● Assignment
The task calls for every line of the data to be retyped exactly.
* * * * *
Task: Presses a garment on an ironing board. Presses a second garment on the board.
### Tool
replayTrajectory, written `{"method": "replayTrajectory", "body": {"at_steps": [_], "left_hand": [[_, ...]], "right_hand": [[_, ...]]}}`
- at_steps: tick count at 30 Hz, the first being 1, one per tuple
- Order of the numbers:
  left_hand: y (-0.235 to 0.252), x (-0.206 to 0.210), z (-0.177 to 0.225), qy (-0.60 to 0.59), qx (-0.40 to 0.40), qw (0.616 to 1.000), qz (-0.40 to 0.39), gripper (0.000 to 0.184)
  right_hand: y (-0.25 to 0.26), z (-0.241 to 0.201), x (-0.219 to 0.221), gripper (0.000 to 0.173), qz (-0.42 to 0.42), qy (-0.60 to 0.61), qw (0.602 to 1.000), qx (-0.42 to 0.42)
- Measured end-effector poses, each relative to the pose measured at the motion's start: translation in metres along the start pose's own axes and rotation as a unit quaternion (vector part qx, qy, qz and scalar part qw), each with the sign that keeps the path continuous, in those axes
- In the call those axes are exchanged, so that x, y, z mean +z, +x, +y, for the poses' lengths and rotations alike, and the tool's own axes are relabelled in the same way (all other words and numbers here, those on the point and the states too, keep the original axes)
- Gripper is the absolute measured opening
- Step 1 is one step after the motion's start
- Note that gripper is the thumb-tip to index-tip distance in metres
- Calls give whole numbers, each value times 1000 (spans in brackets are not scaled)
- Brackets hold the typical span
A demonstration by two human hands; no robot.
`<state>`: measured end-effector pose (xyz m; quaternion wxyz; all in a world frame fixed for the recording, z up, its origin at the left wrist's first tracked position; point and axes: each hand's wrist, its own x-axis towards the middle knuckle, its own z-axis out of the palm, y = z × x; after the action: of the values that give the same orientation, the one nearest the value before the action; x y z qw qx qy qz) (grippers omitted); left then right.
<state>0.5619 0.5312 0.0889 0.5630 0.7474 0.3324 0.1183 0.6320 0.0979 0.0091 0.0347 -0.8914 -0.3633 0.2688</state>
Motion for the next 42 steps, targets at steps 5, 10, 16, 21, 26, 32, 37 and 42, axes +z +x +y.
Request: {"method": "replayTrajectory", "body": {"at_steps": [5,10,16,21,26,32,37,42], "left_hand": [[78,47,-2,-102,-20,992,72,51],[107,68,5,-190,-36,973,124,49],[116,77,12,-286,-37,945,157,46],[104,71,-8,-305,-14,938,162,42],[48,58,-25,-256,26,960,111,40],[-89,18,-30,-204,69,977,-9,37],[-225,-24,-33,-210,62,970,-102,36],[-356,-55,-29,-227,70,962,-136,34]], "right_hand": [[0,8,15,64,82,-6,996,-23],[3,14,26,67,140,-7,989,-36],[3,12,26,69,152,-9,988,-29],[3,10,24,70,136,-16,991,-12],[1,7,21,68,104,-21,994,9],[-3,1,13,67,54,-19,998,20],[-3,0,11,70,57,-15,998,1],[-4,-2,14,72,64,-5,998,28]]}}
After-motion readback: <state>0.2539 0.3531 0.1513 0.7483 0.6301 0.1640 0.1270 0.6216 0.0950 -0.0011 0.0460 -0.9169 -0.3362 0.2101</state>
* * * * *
● Task answer
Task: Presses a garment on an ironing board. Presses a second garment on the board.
### Tool
replayTrajectory, written `{"method": "replayTrajectory", "body": {"at_steps": [_], "left_hand": [[_, ...]], "right_hand": [[_, ...]]}}`
- at_steps: tick count at 30 Hz, the first being 1, one per tuple
- Order of the numbers:
  left_hand: y (-0.235 to 0.252), x (-0.206 to 0.210), z (-0.177 to 0.225), qy (-0.60 to 0.59), qx (-0.40 to 0.40), qw (0.616 to 1.000), qz (-0.40 to 0.39), gripper (0.000 to 0.184)
  right_hand: y (-0.25 to 0.26), z (-0.241 to 0.201), x (-0.219 to 0.221), gripper (0.000 to 0.173), qz (-0.42 to 0.42), qy (-0.60 to 0.61), qw (0.602 to 1.000), qx (-0.42 to 0.42)
- Measured end-effector poses, each relative to the pose measured at the motion's start: translation in metres along the start pose's own axes and rotation as a unit quaternion (vector part qx, qy, qz and scalar part qw), each with the sign that keeps the path continuous, in those axes
- In the call those axes are exchanged, so that x, y, z mean +z, +x, +y, for the poses' lengths and rotations alike, and the tool's own axes are relabelled in the same way (all other words and numbers here, those on the point and the states too, keep the original axes)
- Gripper is the absolute measured opening
- Step 1 is one step after the motion's start
- Note that gripper is the thumb-tip to index-tip distance in metres
- Calls give whole numbers, each value times 1000 (spans in brackets are not scaled)
- Brackets hold the typical span
A demonstration by two human hands; no robot.
`<state>`: measured end-effector pose (xyz m; quaternion wxyz; all in a world frame fixed for the recording, z up, its origin at the left wrist's first tracked position; point and axes: each hand's wrist, its own x-axis towards the middle knuckle, its own z-axis out of the palm, y = z × x; after the action: of the values that give the same orientation, the one nearest the value before the action; x y z qw qx qy qz) (grippers omitted); left then right.
<state>0.5619 0.5312 0.0889 0.5630 0.7474 0.3324 0.1183 0.6320 0.0979 0.0091 0.0347 -0.8914 -0.3633 0.2688</state>
Motion for the next 42 steps, targets at steps 5, 10, 16, 21, 26, 32, 37 and 42, axes +z +x +y.
Request: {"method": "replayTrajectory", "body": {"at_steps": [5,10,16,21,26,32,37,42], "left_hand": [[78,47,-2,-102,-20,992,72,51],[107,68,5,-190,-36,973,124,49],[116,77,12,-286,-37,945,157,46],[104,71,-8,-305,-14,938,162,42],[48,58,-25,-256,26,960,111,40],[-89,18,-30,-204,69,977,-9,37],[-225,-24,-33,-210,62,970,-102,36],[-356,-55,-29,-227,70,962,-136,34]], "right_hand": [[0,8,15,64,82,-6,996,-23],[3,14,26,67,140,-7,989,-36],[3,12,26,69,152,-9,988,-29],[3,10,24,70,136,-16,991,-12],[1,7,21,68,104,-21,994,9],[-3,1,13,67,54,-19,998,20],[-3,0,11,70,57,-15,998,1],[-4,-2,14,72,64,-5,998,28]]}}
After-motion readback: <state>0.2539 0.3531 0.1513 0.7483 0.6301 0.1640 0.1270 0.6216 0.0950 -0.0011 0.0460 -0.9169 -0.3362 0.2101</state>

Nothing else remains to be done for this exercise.